Data extract:
>>

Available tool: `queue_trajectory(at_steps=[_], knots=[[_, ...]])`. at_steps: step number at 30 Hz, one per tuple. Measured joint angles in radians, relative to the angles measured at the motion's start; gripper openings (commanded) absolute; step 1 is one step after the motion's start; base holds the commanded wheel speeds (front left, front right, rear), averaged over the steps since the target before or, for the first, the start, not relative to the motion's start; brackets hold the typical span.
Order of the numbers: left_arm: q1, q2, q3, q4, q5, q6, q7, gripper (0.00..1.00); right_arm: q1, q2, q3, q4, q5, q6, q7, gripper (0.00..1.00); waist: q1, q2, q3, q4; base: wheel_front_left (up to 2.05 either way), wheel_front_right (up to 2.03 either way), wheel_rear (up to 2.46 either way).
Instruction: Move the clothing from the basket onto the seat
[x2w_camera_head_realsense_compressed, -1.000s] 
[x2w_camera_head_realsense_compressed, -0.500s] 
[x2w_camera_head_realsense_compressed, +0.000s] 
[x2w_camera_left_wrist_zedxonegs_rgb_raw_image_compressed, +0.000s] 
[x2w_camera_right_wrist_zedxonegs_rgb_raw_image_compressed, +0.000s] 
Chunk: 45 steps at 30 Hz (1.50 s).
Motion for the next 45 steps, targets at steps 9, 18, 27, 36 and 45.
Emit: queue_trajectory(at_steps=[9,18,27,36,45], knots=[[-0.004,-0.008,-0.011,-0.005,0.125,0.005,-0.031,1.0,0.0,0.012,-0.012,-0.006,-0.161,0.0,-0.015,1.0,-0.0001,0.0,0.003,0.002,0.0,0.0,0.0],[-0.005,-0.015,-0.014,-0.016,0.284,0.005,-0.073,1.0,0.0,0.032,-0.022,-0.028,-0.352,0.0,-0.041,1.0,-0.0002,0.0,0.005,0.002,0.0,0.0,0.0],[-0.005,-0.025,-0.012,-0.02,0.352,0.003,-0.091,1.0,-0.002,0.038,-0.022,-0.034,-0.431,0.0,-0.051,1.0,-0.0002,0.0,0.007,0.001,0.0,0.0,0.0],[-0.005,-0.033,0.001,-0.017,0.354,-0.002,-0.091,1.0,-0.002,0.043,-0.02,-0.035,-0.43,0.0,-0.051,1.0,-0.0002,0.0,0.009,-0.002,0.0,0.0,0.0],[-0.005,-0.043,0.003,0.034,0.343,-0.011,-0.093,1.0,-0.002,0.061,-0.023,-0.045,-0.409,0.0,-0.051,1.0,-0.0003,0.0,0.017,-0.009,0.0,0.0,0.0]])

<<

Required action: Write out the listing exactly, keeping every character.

Output of the task:
Available tool: `queue_trajectory(at_steps=[_], knots=[[_, ...]])`. at_steps: step number at 30 Hz, one per tuple. Measured joint angles in radians, relative to the angles measured at the motion's start; gripper openings (commanded) absolute; step 1 is one step after the motion's start; base holds the commanded wheel speeds (front left, front right, rear), averaged over the steps since the target before or, for the first, the start, not relative to the motion's start; brackets hold the typical span.
Order of the numbers: left_arm: q1, q2, q3, q4, q5, q6, q7, gripper (0.00..1.00); right_arm: q1, q2, q3, q4, q5, q6, q7, gripper (0.00..1.00); waist: q1, q2, q3, q4; base: wheel_front_left (up to 2.05 either way), wheel_front_right (up to 2.03 either way), wheel_rear (up to 2.46 either way).
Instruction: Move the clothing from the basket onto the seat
[x2w_camera_head_realsense_compressed, -1.000s] 
[x2w_camera_head_realsense_compressed, -0.500s] 
[x2w_camera_head_realsense_compressed, +0.000s] 
[x2w_camera_left_wrist_zedxonegs_rgb_raw_image_compressed, +0.000s] 
[x2w_camera_right_wrist_zedxonegs_rgb_raw_image_compressed, +0.000s] 
Chunk: 45 steps at 30 Hz (1.50 s).
Motion for the next 45 steps, targets at steps 9, 18, 27, 36 and 45.
Emit: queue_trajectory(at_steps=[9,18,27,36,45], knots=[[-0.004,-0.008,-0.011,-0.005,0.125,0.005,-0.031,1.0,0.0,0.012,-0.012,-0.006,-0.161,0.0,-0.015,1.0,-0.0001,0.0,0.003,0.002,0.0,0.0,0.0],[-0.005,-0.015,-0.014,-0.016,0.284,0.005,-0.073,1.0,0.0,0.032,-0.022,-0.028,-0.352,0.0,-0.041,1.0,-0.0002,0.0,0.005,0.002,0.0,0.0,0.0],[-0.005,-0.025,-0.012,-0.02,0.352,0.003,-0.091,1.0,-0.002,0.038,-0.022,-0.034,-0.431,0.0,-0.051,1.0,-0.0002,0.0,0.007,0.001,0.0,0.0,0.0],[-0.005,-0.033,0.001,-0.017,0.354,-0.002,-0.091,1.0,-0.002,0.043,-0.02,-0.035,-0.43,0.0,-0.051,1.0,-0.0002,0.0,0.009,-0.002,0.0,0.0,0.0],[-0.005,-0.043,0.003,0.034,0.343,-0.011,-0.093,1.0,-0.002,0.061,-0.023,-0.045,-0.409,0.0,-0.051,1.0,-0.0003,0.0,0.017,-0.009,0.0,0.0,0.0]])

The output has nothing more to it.